BRIEF:
Once you have read the data below, set it all down again exactly.

■ ■ ■

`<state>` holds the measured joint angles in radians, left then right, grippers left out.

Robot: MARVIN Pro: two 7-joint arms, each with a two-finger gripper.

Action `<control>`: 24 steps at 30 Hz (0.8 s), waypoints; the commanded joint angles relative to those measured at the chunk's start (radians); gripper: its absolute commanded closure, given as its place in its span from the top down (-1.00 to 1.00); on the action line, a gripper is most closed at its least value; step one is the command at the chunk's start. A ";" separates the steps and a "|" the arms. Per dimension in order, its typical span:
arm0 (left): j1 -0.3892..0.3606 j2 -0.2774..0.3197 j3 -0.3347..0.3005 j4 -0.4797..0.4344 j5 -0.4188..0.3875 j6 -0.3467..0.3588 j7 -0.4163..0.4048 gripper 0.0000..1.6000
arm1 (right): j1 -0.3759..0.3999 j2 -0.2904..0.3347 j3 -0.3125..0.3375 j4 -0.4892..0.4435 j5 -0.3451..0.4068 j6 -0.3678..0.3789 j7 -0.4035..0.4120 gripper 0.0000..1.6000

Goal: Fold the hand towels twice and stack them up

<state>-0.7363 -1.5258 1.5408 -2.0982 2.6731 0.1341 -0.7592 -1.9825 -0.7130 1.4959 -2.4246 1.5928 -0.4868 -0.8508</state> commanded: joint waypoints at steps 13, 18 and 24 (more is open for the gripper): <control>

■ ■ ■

WRITTEN RESPONSE:
`<state>` holds the measured joint angles in radians, left then right, grippers left out.

Robot: MARVIN Pro: two 7-joint arms, each with a two-finger gripper.

Action `<control>`: 24 steps at 30 Hz (0.8 s), waypoints; the commanded joint angles relative to those measured at the chunk's start (radians); gripper: its absolute commanded closure, given as its place in its span from the top down (-1.00 to 1.00); on the action line, a gripper is most closed at its least value; step one is the command at the chunk's start. A ";" separates the steps and a "|" the arms. Per dimension in order, its typical span:
arm0 (left): j1 -0.3892..0.3606 j2 -0.2774..0.3197 j3 -0.3347..0.3005 j4 -0.4797..0.4344 j5 -0.4188..0.3875 j6 -0.3467..0.3588 j7 -0.4163..0.4048 gripper 0.0000..1.6000
arm1 (right): j1 -0.3759..0.3999 j2 -0.2904..0.3347 j3 -0.3125..0.3375 j4 -0.4892..0.4435 j5 -0.3451..0.4068 j6 -0.3678..0.3789 j7 -0.4035..0.4120 gripper 0.0000..1.6000

Goal: Fold the hand towels twice and stack them up

<state>-0.7363 -1.5258 1.5408 -2.0982 2.6731 0.1341 -0.7592 -1.9825 -0.7130 1.4959 -2.4246 1.5928 -0.4868 -0.8508</state> commanded: joint waypoints at steps 13, 18 and 24 (more is open for the gripper): <control>

There's no more to the answer.